Transcribe only part of the material below: the lines from the one containing "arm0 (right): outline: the" through the one containing "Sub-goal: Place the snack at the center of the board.", inclusive, exactly as written.
** Data extract follows **
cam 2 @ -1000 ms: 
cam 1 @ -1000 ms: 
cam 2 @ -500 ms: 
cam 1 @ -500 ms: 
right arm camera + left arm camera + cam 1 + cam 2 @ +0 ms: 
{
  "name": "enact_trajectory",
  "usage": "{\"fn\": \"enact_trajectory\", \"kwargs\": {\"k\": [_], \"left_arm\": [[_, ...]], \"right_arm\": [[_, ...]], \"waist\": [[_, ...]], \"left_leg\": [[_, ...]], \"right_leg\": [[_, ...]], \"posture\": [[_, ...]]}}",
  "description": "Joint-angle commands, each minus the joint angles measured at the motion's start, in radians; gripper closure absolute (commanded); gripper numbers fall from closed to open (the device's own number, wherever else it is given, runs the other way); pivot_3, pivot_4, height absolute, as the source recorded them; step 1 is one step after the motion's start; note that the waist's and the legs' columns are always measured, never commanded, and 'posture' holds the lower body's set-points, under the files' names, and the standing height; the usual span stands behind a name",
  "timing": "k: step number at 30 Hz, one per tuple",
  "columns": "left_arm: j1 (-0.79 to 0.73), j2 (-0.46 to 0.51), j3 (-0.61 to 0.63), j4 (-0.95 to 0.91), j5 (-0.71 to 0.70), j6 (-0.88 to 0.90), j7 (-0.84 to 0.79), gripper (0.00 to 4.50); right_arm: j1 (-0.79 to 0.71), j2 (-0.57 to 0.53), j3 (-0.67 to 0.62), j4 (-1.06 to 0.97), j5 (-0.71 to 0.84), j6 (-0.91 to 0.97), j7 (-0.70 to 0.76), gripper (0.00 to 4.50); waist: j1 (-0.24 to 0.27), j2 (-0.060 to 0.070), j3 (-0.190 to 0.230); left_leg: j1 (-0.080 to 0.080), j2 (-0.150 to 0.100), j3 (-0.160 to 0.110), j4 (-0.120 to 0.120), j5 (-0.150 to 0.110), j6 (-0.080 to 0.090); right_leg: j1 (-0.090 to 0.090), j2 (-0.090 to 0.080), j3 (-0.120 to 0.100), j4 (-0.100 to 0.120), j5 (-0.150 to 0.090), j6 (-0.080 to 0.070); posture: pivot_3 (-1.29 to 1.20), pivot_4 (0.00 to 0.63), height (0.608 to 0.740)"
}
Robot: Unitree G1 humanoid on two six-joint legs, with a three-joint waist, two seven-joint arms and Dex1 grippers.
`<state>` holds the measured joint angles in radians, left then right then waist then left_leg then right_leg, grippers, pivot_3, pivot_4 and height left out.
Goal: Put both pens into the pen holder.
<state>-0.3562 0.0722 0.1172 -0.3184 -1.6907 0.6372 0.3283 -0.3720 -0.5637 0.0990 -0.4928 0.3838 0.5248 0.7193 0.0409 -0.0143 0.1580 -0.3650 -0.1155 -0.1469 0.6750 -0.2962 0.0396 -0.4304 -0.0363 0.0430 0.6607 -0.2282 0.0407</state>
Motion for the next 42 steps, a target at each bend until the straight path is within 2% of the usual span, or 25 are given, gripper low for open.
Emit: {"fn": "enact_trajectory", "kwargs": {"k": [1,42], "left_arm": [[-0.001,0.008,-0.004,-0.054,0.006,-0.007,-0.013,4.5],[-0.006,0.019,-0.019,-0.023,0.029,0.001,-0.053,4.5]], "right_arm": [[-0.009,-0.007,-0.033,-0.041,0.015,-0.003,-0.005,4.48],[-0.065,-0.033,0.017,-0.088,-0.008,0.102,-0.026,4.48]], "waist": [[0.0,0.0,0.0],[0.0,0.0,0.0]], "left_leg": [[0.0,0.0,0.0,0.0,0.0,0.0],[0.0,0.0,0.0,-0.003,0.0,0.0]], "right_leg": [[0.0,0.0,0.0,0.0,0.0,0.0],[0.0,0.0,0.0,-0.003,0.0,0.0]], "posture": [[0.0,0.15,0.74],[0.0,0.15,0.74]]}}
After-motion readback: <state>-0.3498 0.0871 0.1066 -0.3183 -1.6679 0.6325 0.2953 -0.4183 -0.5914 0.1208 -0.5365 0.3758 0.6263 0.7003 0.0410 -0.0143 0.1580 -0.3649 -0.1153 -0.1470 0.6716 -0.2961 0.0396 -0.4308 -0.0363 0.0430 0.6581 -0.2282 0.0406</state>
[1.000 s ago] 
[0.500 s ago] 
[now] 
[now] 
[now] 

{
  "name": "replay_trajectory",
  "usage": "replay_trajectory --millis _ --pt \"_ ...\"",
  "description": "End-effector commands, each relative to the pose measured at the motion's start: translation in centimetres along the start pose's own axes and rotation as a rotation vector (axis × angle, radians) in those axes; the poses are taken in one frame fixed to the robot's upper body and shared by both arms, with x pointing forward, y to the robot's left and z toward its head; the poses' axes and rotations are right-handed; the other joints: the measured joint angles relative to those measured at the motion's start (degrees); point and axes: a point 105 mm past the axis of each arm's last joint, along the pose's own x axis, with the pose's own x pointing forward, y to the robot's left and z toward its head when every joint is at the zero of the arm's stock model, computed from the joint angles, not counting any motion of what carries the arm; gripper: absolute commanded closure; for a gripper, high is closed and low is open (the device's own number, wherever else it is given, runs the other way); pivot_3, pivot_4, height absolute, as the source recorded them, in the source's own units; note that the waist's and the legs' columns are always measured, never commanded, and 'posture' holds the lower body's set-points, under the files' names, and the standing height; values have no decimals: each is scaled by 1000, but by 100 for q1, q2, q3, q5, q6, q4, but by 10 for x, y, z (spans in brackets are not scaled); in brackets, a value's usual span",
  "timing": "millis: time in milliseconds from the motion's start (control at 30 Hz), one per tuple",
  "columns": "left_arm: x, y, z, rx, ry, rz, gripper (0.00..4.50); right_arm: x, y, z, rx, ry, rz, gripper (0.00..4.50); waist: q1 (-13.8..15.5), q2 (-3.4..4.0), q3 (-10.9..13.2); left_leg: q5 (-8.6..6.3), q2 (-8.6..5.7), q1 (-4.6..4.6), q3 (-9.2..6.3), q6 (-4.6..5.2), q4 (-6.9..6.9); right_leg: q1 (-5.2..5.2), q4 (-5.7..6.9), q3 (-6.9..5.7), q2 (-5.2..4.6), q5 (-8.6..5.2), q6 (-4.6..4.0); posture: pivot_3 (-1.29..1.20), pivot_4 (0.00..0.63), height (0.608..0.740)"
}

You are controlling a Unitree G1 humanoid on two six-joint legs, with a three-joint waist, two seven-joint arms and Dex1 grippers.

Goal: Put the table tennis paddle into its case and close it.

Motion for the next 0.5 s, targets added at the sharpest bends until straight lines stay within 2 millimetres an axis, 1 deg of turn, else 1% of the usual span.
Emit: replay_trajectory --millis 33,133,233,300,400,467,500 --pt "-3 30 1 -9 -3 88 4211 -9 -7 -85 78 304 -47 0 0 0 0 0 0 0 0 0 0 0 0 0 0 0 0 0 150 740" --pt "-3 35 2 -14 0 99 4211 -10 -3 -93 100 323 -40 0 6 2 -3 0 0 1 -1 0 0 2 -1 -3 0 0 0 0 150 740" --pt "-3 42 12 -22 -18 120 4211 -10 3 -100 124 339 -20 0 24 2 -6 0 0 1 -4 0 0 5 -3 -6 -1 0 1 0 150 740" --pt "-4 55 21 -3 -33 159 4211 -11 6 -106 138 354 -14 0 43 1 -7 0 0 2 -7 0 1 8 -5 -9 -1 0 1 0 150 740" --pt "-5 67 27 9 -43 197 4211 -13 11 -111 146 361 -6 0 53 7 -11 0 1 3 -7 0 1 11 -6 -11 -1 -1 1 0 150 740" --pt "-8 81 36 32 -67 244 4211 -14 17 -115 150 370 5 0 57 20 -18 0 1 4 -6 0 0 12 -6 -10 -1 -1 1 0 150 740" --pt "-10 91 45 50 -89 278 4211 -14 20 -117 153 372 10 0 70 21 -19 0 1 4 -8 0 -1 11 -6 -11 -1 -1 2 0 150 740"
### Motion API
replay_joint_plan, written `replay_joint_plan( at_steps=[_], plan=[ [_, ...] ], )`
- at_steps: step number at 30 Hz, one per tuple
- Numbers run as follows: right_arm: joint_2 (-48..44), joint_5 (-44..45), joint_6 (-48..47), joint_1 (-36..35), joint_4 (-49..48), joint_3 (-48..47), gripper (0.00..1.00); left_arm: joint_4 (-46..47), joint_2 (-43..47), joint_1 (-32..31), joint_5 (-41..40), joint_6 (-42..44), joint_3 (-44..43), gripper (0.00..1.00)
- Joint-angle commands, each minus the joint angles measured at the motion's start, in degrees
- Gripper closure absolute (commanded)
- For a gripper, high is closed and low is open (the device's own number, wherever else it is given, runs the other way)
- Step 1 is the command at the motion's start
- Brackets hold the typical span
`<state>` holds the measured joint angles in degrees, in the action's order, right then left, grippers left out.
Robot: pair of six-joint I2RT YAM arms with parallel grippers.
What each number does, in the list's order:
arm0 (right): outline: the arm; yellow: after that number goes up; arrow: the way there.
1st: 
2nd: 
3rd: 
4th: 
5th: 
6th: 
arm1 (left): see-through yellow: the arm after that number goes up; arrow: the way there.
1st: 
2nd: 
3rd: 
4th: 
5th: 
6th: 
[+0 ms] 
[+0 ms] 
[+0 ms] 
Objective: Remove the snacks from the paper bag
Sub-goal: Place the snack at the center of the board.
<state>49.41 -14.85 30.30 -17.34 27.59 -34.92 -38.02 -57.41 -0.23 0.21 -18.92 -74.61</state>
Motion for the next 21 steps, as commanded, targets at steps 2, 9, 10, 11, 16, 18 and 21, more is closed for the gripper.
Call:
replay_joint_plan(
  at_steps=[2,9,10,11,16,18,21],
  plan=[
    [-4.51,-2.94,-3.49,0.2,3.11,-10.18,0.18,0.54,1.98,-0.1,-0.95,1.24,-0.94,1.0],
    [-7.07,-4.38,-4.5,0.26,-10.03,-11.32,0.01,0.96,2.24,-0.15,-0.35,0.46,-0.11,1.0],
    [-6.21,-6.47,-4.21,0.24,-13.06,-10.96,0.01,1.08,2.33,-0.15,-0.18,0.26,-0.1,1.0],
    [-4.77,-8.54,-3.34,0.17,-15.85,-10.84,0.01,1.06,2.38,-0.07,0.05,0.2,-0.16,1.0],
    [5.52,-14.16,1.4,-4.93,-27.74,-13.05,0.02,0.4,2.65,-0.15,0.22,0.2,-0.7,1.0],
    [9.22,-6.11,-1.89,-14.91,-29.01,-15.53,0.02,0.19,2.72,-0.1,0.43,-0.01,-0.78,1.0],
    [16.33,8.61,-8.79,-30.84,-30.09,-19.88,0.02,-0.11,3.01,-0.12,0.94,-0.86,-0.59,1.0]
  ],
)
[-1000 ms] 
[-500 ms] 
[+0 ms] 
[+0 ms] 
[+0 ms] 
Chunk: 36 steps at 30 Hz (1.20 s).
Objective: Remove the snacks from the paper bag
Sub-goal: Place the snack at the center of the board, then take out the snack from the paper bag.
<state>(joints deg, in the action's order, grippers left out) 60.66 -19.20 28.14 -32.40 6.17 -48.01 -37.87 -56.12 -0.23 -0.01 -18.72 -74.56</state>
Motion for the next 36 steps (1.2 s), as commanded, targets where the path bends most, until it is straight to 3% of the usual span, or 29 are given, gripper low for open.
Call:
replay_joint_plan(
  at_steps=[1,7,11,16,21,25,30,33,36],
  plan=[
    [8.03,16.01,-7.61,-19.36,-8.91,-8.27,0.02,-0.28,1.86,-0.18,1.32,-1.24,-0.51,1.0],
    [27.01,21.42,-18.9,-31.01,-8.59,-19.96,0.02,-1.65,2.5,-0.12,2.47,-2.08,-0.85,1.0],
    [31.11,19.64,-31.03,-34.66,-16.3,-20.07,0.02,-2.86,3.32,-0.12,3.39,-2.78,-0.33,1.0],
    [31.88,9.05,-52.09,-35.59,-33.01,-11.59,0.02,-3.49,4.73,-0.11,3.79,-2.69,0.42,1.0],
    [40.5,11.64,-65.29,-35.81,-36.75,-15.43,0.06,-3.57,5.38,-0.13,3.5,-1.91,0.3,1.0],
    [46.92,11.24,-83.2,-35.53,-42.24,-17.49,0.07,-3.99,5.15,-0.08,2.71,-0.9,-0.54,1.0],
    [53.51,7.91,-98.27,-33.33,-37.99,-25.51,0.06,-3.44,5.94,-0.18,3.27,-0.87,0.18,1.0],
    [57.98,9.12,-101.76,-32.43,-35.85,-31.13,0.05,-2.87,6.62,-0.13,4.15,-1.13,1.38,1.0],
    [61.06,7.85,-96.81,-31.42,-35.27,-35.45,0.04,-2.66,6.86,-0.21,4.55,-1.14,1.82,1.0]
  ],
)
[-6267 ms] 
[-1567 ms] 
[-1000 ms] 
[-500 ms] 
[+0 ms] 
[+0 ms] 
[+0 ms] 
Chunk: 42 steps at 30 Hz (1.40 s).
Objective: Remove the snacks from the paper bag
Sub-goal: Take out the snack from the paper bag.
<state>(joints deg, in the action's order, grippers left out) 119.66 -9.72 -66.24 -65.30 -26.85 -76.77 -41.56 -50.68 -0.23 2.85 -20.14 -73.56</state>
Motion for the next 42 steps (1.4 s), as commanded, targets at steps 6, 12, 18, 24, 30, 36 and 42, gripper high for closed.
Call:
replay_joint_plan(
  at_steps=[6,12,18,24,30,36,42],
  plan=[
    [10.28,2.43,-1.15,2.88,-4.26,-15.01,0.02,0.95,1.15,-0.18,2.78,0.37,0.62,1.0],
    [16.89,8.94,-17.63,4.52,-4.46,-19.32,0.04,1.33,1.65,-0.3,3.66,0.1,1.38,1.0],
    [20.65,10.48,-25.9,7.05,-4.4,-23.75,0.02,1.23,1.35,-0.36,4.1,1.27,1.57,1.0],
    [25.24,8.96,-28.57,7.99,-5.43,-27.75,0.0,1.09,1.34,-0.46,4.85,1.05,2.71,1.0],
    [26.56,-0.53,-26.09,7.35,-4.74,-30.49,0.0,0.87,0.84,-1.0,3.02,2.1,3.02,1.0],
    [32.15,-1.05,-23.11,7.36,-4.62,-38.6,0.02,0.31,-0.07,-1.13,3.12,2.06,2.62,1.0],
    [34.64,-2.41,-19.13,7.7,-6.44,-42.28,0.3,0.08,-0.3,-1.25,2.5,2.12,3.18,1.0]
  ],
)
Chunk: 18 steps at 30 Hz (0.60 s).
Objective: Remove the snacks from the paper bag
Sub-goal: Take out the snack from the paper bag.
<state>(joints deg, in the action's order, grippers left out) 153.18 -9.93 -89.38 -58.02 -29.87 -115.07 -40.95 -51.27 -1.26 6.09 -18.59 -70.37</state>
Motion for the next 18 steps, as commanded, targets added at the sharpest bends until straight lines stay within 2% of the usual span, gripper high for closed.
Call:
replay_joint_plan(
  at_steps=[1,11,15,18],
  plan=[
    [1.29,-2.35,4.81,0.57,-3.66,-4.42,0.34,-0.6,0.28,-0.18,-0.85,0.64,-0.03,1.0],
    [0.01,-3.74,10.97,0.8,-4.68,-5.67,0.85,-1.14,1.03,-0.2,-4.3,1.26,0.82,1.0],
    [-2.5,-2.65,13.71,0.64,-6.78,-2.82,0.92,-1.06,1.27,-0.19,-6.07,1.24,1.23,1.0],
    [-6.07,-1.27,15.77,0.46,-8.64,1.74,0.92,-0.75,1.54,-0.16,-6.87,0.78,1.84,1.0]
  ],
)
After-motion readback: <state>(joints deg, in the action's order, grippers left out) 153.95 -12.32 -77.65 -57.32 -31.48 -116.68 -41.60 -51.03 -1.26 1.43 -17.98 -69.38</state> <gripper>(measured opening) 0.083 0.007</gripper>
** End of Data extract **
- _Exercise response_:
arm0 (right): outline: the arm; yellow: after that number goes up; arrow: the way there.
1st: 
2nd: 
3rd: 
4th: 
5th: 
6th: 
arm1 (left): see-through yellow: the arm after that number goes up; arrow: the way there.
1st: 
2nd: 
3rd: 
4th: 
5th: 
6th: 
[+0 ms] 
[+0 ms] 
[+0 ms] 
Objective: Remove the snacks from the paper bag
Sub-goal: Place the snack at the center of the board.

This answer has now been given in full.